The T. Rex owes its fame to its colossal size and two unique anatomical characteristics: the gigantic skull and the tiny arms. Two almost vestigial limbs, which give a touch of comedy to what was …

Maybe we found out why the T-rex had "little arms"

The T. Rex owes its fame to its colossal size and two unique anatomical characteristics: the gigantic skull and the tiny arms. Two almost vestigial limbs, which give a touch of comedy to what was otherwise the most terrifying predator of the Cretaceous. How are they born? This is explained by research from University College London and the University of Cambridge, which analyzed the biological and biomechanical factors that over the course of evolution have reduced the size of the forelimbs of T. Rex, and at least five other groups of ancient prehistoric reptiles.

The correlation between skull and limbs

The research examined data relating to 82 species of theropods, including several members of the tyrannosaurid family (which also includes T. Rex). The results, published in the Proceedings of the Royal Society B Biological Sciences, highlight a direct link between the shortening of the forelimbs and the increasing size of the skull. “It’s a case of ‘use it or lose it’ – explains Charlie Scherer, paleontologist at University College London – because the head has taken the place of the arms as a method of attachment”.

The hypothesis is therefore that the progressive strengthening of the cranial structures in these ancient reptiles, combined with a growing increase in the size of their prey, gradually made the front legs obsolete for the subjugation of prey, creating an evolutionary feedback that pushed towards jaws capable of exerting destructive pressures, while at the same time miniaturizing the forelimbs, which are increasingly less used for hunting and useless for locomotion.

A new analysis method

The conclusions reached by the authors of the study arise from a new system for evaluating the “robustness” of dinosaur skulls, based on parameters such as its size, the degree of fusion of the cranial bones and the intensity of the bite force. The analyzes revealed that Tyrannosaurus rex holds the record for bite power, followed by Tyrannotitan, a large theropod that lived in what is now Argentina during the Lower Cretaceous, about thirty million years before T. rex. In each of the examples analysed, however, the greater size and robustness of the skull was associated with the increasing size of their prey. “Trying to grab and drag a 30-meter sauropod with your claws is not exactly ideal – underlines Scherer – attacking it and holding it with your jaws was probably much more effective”.

It’s not just a question of size

Research shows that the correlation between skull strength and reduction in forelimb size is independent of the overall size of the animal. The phenomenon is in fact visible even in small-sized species, such as the Majungasaurus, a predator that populated Madagascar seventy million years ago: with an estimated weight of around 1.75 tons, equal to a fifth of that of a T. rex, the Majungasaurus still had atrophied forelimbs.

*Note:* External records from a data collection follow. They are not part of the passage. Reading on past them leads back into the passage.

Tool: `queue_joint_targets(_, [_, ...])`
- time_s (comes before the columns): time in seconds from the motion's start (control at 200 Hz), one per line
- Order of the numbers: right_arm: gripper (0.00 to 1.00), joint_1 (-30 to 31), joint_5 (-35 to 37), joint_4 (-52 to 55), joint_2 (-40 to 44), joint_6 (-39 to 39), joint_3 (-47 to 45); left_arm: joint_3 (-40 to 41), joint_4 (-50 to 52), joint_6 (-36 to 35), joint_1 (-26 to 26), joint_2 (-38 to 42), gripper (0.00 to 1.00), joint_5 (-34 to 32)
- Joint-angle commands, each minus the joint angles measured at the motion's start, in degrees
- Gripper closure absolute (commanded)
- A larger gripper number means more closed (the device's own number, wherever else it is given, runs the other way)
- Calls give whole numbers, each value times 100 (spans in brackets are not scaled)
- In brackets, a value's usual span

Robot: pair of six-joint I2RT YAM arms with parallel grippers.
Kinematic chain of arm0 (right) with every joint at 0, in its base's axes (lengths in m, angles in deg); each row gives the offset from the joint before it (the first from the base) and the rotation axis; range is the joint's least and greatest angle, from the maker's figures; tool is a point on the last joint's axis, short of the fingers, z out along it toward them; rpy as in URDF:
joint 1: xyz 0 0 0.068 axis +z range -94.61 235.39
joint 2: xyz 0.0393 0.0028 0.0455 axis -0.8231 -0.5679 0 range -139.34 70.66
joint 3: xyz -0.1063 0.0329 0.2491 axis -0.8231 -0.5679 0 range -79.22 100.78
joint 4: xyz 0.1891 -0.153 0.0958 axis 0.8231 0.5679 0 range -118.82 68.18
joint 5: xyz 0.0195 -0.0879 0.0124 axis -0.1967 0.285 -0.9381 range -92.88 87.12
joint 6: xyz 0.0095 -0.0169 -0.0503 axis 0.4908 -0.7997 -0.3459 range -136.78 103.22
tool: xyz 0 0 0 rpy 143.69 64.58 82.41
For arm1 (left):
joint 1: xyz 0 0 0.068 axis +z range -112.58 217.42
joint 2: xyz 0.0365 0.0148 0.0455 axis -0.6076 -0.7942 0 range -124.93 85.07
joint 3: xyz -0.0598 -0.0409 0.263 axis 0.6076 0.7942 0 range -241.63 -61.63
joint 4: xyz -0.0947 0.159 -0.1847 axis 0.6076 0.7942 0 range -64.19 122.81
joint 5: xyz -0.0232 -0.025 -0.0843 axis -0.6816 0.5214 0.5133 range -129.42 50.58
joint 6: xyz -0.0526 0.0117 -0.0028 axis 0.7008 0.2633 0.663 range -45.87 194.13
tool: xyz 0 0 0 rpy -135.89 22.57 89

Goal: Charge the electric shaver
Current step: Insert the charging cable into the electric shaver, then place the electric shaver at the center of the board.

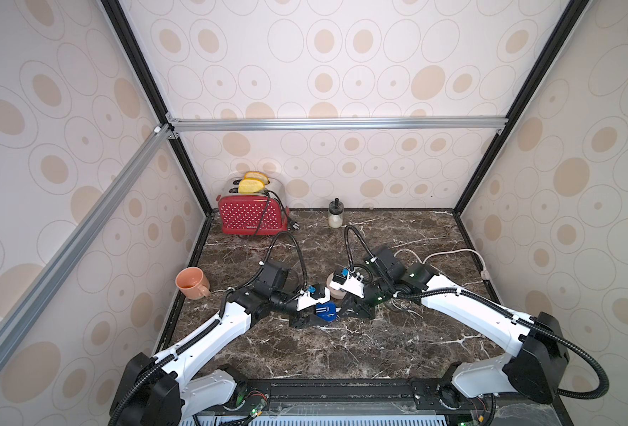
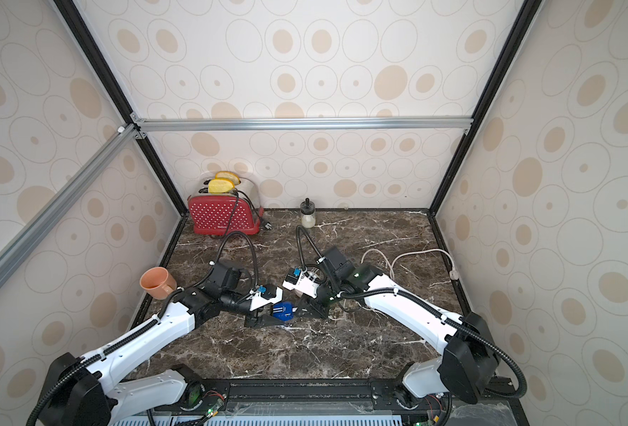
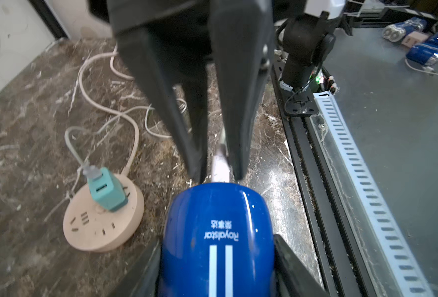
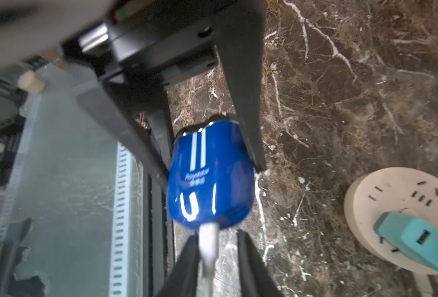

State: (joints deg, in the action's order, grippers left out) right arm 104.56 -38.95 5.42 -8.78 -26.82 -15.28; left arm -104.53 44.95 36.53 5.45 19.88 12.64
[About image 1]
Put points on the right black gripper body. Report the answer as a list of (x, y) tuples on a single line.
[(354, 306)]

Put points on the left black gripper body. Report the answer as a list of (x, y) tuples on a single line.
[(297, 317)]

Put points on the teal USB wall charger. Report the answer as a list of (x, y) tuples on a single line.
[(338, 278)]

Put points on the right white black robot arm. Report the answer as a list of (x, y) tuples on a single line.
[(535, 353)]

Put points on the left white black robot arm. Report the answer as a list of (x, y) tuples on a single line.
[(202, 341)]

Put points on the round pink power strip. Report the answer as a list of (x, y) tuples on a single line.
[(336, 294)]

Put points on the small glass bottle black cap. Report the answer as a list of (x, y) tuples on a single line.
[(335, 214)]

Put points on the orange plastic cup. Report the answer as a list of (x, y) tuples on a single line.
[(193, 283)]

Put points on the red polka dot toaster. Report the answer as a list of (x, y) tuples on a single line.
[(250, 215)]

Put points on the front yellow toast slice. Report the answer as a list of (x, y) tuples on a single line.
[(249, 186)]

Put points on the yellow toast slice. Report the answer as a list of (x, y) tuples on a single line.
[(249, 186), (252, 174)]

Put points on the back yellow toast slice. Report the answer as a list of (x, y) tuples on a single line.
[(252, 174)]

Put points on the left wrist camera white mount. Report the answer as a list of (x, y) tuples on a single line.
[(314, 295)]

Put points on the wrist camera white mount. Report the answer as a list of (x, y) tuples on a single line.
[(354, 283), (314, 295)]

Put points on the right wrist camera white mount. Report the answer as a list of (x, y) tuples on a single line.
[(354, 283)]

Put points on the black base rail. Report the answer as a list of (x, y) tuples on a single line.
[(371, 402)]

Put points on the horizontal aluminium frame bar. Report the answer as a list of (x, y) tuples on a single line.
[(338, 124)]

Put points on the left slanted aluminium frame bar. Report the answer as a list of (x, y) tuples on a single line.
[(24, 314)]

The study also highlights that the bone reduction occurred in different ways depending on the families: abelisaurids, such as Majungasaurus, show a marked shortening of the forearm and hand, while in tyrannosaurids the decrease was proportional, also affecting the upper part of the arms. Finally, if we look for a record holder, the maximum level of atrophy was recorded in the Carnotaurus: “It had ridiculously small arms – confirms Scherer – even smaller than those of the T. rex”.